Protein phosphatase 4 inhibitory protein (PP4IP) has recently emerged as a key player in cellular processes, particularly in DNA double-strand break repair and telomere maintenance, although research on its functions remains limited. To further investigate the cellular pathways involving PP4IP, we conducted transcriptomic analysis via RNA sequencing in PP4IP-knockout cells and observed an upregulation of p21 expression. This upregulation was linked to an increased population of p21-positive G1-phase cells in the absence of PP4IP. Prior studies have suggested that unresolved under-replicated DNA in mother cells, transmitted to daughter cells, can trigger a quiescent G1 phase characterized by p21 expression and the formation of p53-binding protein 1 (53BP1) nuclear bodies.
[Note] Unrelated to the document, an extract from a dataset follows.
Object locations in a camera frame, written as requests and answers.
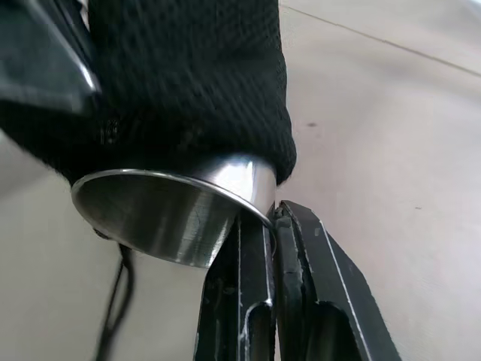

Consistent with this, we found a higher proportion of 53BP1 nuclear bodies-positive G1 cells in PP4IP-knockout cells compared to controls. Additionally, PP4IP-deficient cells displayed an increased occurrence of anaphase bridges—indicative of incomplete DNA replication—without a corresponding increase in lagging chromosomes. Furthermore, PP4IP-knockout cells exhibited a heightened susceptibility to replication stress, as evidenced by an elevated frequency of replication stress-induced chromatid breaks and increased sensitivity to such stress. Collectively, these results suggest that PP4IP plays a critical role in safeguarding cells from replication stress and ensuring genomic stability. [Display omitted] •Transcriptome analysis was performed to find out PP4IP-related pathways.•PP4IP deficiency increases p21-positive G1 population.•Formation of 53BP1 nuclear bodies in G1 cells increases in PP4IP-knockout cells.•Genomic stability is impaired by PP4IP deficiency.